D’autre part, écouter et regarder un artiste de talent sur scène, c’est aussi ressentir indéniablement de l’estime pour lui. Même un «ennemi» peut-être digne d’admiration rien que pour sa virtuosité. C’est donc donner un avant-goût de paix que de lui permettre de se produire sur scène.

3.    La scène musicale comme un espace de fraternité

Nous avons perdu l’habitude de voir les peuples arabes, israéliens et chrétiens ensemble, sans qu’ils ne se déchirent. Or, ces communautés se sont longtemps nourries des mêmes héritages et atmosphères sonores présentes autour de la Méditerranée. Il est donc cohérent de faire jouer sur une même scène des musiciens qui vivent dans cette région du monde. Mais il est beaucoup plus exceptionnel d’en faire un lieu de rassemblement pour recréer des liens qui ont totalement disparu.
Selon les mots de Gandhi : «Vous devez être le changement que vous voulez voir dans le monde». Etre ensemble sur scène est déjà une première image du changement.
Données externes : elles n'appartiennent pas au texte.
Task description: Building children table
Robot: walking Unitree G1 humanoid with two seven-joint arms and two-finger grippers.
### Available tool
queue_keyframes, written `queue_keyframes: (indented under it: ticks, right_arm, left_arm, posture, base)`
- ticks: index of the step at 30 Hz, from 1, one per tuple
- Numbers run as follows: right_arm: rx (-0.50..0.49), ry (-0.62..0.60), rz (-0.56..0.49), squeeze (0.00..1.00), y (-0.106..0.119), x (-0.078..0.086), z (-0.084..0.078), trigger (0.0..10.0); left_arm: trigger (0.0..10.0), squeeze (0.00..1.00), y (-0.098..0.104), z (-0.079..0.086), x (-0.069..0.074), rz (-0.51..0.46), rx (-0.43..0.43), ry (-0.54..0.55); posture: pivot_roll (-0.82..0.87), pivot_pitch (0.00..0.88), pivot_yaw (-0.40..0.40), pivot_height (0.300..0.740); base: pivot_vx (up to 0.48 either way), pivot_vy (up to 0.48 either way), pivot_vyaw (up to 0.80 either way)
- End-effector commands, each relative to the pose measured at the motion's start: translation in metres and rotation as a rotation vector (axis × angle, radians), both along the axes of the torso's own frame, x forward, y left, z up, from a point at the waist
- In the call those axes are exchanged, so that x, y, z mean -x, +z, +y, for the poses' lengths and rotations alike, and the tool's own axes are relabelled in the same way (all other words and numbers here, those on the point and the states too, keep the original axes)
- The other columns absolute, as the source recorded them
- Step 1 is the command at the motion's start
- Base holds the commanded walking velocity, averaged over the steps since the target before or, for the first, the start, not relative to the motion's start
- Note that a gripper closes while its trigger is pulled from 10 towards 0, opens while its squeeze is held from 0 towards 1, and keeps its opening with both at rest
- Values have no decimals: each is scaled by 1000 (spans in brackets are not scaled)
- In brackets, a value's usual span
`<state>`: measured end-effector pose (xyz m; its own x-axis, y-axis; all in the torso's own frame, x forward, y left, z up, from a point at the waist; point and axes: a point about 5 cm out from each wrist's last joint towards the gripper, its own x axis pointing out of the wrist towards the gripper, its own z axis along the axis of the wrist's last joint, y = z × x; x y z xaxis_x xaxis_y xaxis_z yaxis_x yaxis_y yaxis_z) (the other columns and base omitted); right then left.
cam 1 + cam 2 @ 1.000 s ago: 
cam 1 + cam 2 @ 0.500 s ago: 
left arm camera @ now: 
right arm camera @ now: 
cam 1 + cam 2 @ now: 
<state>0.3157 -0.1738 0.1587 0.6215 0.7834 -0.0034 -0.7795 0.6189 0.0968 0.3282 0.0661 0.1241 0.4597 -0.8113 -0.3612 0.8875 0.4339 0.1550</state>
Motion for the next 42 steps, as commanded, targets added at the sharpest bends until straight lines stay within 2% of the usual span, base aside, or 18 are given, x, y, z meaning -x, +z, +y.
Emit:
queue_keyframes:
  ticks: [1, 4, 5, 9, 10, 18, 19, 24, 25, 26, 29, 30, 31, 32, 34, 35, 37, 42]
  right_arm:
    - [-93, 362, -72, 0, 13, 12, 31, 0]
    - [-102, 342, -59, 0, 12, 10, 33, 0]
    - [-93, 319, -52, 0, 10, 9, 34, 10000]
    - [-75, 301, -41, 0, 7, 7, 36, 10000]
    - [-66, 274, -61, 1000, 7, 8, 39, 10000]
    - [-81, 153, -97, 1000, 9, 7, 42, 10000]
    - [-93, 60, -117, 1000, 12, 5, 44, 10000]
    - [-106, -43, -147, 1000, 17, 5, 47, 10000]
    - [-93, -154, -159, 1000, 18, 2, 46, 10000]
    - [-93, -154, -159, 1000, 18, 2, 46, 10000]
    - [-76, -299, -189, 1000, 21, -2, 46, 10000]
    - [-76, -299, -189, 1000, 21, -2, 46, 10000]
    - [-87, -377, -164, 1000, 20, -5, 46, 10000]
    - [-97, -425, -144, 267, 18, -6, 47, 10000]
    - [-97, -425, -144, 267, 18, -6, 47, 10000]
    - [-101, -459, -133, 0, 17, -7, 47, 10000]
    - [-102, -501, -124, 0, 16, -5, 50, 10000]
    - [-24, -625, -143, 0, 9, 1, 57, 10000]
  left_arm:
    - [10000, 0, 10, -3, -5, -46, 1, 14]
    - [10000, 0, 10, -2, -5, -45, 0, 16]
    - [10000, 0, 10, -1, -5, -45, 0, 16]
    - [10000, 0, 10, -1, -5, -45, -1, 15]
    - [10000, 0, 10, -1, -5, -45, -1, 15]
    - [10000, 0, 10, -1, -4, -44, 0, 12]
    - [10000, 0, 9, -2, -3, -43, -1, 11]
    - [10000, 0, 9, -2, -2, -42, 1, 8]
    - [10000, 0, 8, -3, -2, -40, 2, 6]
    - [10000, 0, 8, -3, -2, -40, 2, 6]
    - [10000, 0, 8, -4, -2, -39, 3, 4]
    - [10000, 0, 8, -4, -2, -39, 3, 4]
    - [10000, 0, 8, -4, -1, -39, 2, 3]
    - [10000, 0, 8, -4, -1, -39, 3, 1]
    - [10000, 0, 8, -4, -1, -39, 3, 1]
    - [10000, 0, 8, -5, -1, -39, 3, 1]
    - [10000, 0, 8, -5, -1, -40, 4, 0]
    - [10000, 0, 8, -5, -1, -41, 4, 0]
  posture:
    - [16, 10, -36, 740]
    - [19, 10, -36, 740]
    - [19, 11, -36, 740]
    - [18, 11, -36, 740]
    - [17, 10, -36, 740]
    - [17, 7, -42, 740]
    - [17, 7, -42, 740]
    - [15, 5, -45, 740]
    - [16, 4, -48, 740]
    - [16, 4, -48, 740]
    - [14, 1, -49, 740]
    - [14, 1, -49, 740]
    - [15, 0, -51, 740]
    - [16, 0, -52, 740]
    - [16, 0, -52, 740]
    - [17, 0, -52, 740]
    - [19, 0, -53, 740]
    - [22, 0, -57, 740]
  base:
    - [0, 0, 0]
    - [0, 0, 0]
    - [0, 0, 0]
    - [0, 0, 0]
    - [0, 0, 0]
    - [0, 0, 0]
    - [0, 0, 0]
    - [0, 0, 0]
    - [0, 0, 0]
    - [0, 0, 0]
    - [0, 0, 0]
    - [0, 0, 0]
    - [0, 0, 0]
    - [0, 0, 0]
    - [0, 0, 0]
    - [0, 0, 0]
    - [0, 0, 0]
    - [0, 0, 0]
4.    La diversité qui s’assemble

Ici la diversité est montrée comme une complémentarité. Sauf pour la dernière chanson, les différents groupe ne jouent pas ensemble mais se succèdent sur scène. Respecter leurs différences, les faire exister tout en les associant, tel était l’objectif de Jean-Yves. Ainsi, à travers les répertoires sacrés ou profanes, les musiques vocales ou instrumentales, les résonances hébraïques, arabes, latines, arméniennes et même la pop, nous voyageons dans l’espace et dans le temps. La diversité des origines permet à chacun de s’enrichir de l’autre.


C.    Le témoignage

Le souhait de ces artistes, à travers leur art, est de dire chez eux et à l’étranger que les terroristes et les chars d’assaut n’auront pas le dernier mot. Le public français, observateur de la tournée, est pris à parti. Devant leurs yeux, sur scène, se dévoile un témoignage qui n’a pas d’autre prétention que de donner un exemple concret de travail en commun, lequel fait naître des liens impossibles en temps « normal ».

S’ils sont artistes, ils sont aussi engagés, loin d’être naïfs, certains d’entre eux ont servi Tsahal ou sont passés par les rangs de l’armée palestinienne. Cela ne les empêche pas de prendre des distances avec leurs expériences de guerre et, par le biais de la musique, de parler de paix.